→ **Instructions to follow**:
Determine how many lines of this material contain "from". Give only the number.
Stored data Start Marker
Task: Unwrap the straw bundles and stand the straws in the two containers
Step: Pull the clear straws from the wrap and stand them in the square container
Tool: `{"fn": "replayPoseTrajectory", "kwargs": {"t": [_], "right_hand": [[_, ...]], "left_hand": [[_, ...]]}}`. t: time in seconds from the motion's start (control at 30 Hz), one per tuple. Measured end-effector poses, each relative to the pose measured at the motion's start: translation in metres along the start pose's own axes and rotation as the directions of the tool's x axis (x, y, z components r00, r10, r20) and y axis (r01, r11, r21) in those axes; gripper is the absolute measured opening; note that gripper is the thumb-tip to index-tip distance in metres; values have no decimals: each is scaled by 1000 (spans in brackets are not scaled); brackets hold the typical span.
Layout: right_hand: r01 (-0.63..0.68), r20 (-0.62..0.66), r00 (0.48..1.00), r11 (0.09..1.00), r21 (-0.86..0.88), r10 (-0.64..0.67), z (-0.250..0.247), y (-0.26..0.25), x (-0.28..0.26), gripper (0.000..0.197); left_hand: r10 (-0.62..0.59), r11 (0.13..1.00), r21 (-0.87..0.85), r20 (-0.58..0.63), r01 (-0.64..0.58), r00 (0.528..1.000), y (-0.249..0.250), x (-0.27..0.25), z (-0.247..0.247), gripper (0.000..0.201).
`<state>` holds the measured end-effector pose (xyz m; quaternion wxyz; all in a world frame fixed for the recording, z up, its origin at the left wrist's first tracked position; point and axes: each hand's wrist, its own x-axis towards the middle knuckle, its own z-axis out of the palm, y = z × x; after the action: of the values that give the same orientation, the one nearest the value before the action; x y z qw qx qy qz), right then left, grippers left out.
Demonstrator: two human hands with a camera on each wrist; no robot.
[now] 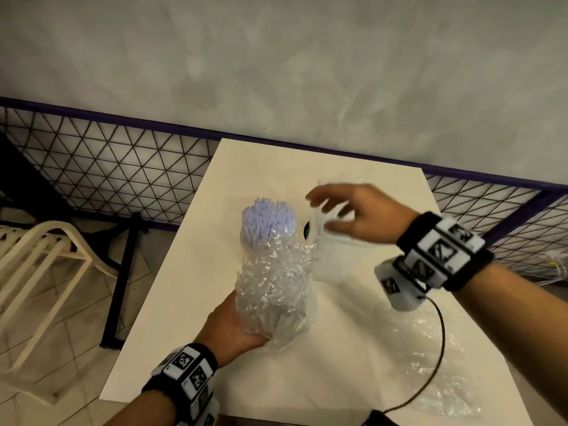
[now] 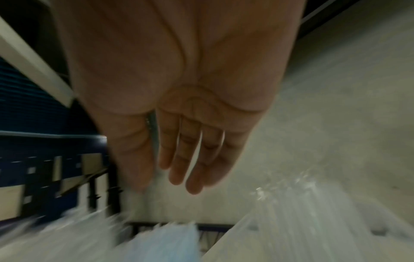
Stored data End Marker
→ **Completed task**:
2